Giorno was an iconic character in Andy Warhol’s early films who found inspiration in the appropriation of found images by Pop artists and captured the real-life colloquial language of advertisements, television, newspapers and street slang.
A leading figure in the lineage of the Beat Generation, he revived the genre of ‘found poetry’ and worked to make poetry accessible to all. Since the early 1960s, Giorno has seen poems as viruses that must be transmitted to as many people as possible. His 1968 seminal work Dial-A-Poem allowed people to listen to poems over the telephone simply by dialling a number and quickly received over a million calls.

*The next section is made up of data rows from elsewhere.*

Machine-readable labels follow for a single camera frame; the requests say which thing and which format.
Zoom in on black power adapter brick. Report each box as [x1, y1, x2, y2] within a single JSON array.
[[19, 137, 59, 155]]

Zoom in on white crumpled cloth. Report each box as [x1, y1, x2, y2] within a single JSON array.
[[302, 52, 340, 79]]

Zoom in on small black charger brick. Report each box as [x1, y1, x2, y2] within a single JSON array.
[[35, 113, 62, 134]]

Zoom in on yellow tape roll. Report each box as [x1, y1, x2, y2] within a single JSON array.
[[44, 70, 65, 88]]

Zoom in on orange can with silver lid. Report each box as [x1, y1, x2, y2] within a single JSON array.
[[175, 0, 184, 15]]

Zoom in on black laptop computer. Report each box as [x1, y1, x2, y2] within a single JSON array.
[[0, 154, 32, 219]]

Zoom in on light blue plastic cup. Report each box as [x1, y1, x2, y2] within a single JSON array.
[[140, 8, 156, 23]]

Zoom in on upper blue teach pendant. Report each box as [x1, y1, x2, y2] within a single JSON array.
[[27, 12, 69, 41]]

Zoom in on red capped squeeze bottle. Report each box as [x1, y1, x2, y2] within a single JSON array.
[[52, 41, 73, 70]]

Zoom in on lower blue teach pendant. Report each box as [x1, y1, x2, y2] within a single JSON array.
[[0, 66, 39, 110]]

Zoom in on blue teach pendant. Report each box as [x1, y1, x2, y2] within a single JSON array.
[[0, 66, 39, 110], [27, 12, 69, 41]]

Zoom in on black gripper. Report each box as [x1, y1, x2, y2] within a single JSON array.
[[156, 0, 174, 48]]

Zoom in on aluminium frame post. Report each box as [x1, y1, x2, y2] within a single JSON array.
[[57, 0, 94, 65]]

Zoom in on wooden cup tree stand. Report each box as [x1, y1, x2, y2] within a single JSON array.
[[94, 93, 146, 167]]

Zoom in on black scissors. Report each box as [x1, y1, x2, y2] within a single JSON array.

Combining poetry, visual arts, music and performance, the exhibition reveals the significant influence of Giorno’s life and work on several generations of artists who have portrayed him, from Andy Warhol’s cinematic masterpiece Sleep (1963) and its remake by Pierre Huyghe, to R.E.M, Rirkrit Tiravanija, Elizabeth Peyton, Françoise Janicot, Verne Dawson, Billy Sullivan and Judith Eisler.
The title I Love John Giorno is a collective «I» in which Ugo Rondinone invites each of us to share and to feel the spiritual and political commitment of an iconic figure of American counterculture. This exhibition is not just the first Giorno retrospective; it is a declaration of love that heralds the invention of a new genre.